On en est encore loin, tant le service
public de l’audiovisuel est loin de cette configuration, à la fois parce qu’il
permet dans son fonctionnement de teinter idéologiquement toute l’information
et parce qu’il se bat contre les chaînes commerciales dont le but premier est
de dégager des bénéfices en se servant de leurs programmes pour attirer le
chaland-téléspectateur.
Quant à ceux qui crient au scandale
pour les dispositions législatives qui viennent d’être votées par l’Assemblée
nationale, parlant de censure, atteintes à la liberté d’expression et autres
bâillonnements de l’information, il ferait mieux de sa battre pour que le
citoyen soit en capacité de recevoir une information la meilleure et la plus
neutre possible par le biais d’un vrai service public citoyen de l’information
qui coexisterait avec toute la presse d’opinion et tous les réseaux sociaux.

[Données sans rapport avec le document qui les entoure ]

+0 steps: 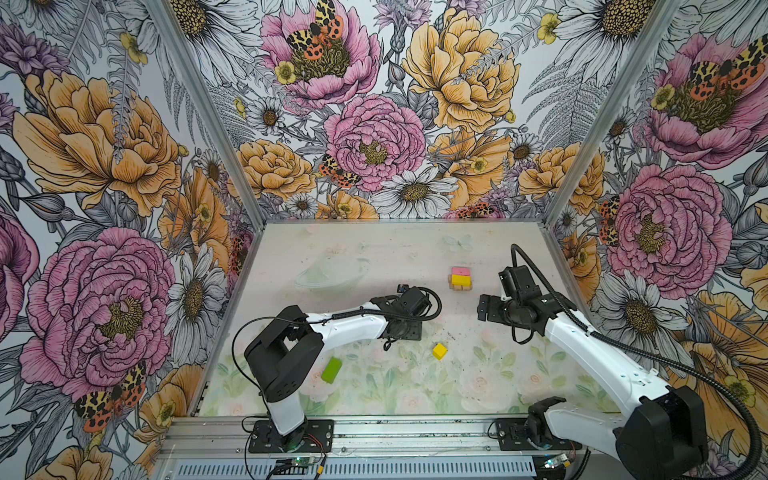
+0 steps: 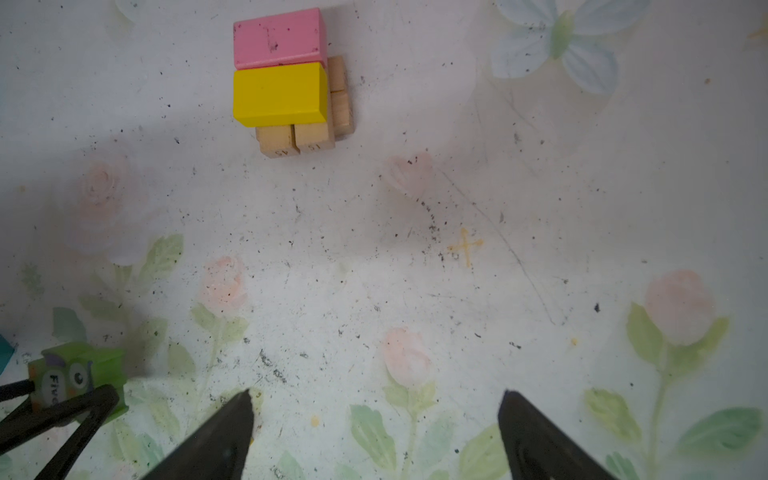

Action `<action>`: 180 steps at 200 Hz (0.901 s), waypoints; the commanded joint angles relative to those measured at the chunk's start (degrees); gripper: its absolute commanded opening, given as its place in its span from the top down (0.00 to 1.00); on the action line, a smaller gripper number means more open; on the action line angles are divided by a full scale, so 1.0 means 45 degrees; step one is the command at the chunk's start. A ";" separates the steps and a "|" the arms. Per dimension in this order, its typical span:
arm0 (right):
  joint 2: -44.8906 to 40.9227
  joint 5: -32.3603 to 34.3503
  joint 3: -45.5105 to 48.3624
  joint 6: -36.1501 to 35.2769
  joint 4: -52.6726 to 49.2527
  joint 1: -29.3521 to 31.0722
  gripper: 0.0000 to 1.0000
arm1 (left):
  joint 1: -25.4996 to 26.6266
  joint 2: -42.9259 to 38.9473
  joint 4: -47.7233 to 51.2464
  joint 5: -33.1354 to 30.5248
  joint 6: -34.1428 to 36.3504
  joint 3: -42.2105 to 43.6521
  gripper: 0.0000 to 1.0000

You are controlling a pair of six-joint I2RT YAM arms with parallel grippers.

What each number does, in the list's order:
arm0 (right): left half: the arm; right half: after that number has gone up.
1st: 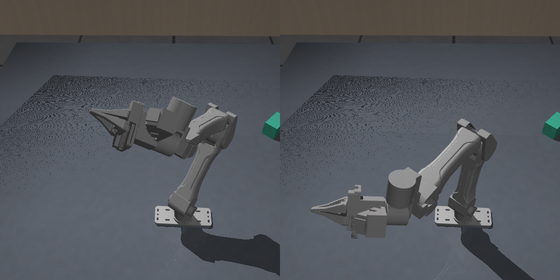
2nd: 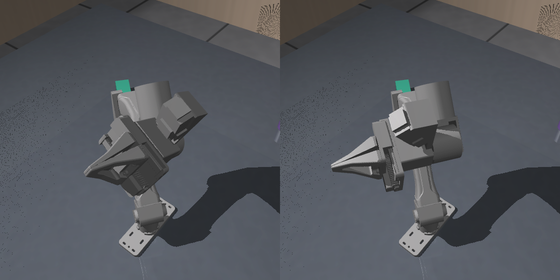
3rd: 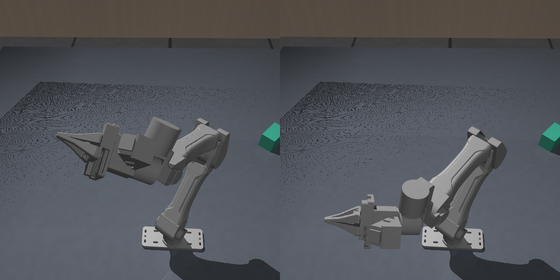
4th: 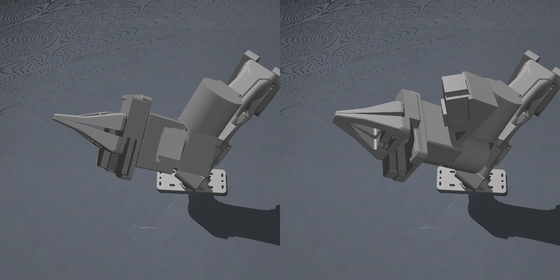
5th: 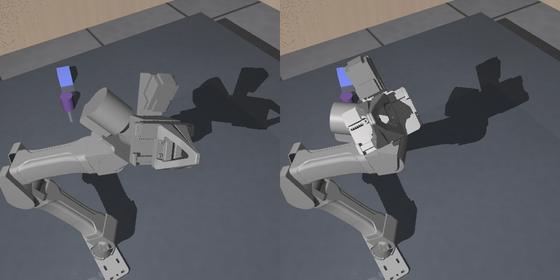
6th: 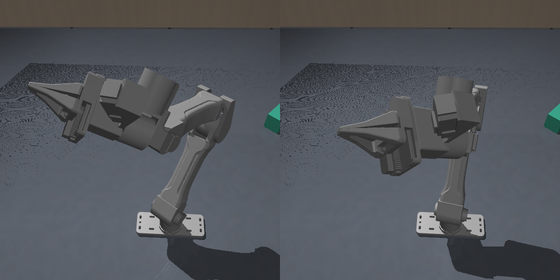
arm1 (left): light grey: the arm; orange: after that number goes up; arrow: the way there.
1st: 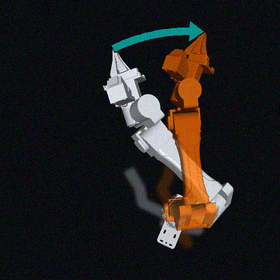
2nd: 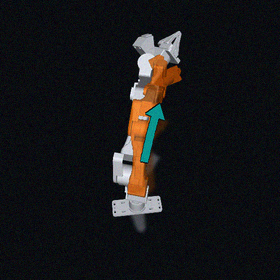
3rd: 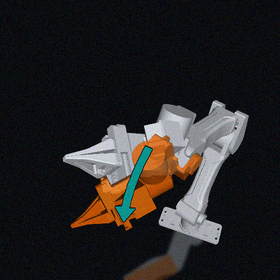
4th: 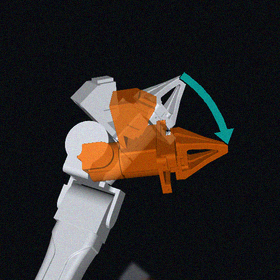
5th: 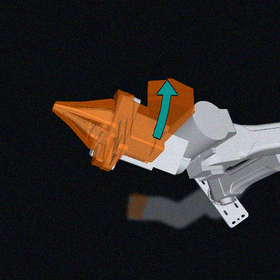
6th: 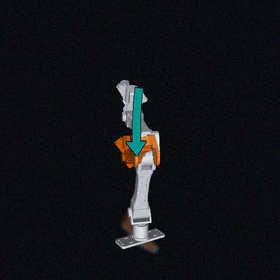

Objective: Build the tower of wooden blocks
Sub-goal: 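Carry the owl block with the left gripper over to the stack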

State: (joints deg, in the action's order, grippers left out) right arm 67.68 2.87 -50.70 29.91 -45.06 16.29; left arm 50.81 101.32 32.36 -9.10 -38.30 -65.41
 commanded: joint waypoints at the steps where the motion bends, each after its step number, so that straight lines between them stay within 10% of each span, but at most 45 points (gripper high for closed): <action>1: 0.0120 -0.0256 -0.0590 -0.0300 0.0268 -0.0264 0.06 | -0.0380 0.0537 0.0114 0.0459 0.0948 -0.0979 0.39; 180: 0.1029 -0.0854 -0.1737 -0.0592 -0.0060 -0.1253 0.06 | -0.1972 0.4658 0.0133 0.1730 0.2369 -0.5558 0.28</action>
State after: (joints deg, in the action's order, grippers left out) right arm 72.16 -0.34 -56.12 27.79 -44.56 10.98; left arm 41.91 121.95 33.17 -2.50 -29.28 -89.10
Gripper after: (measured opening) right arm 0.942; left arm 0.703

Ce ne serait pas la solution ultime –
qui n’existe sans doute pas – parce que nous sommes des êtres communicants et
que nous vivons dans un monde d’hyper-communication où nous disons tout et n’importe quoi et où nous
sommes sensibles au tout et n’importe quoi des autres, surtout où le mensonge à
une fonction sociale importante...
Néanmoins, ce serait une avancée
salutaire pour la démocratie républicaine.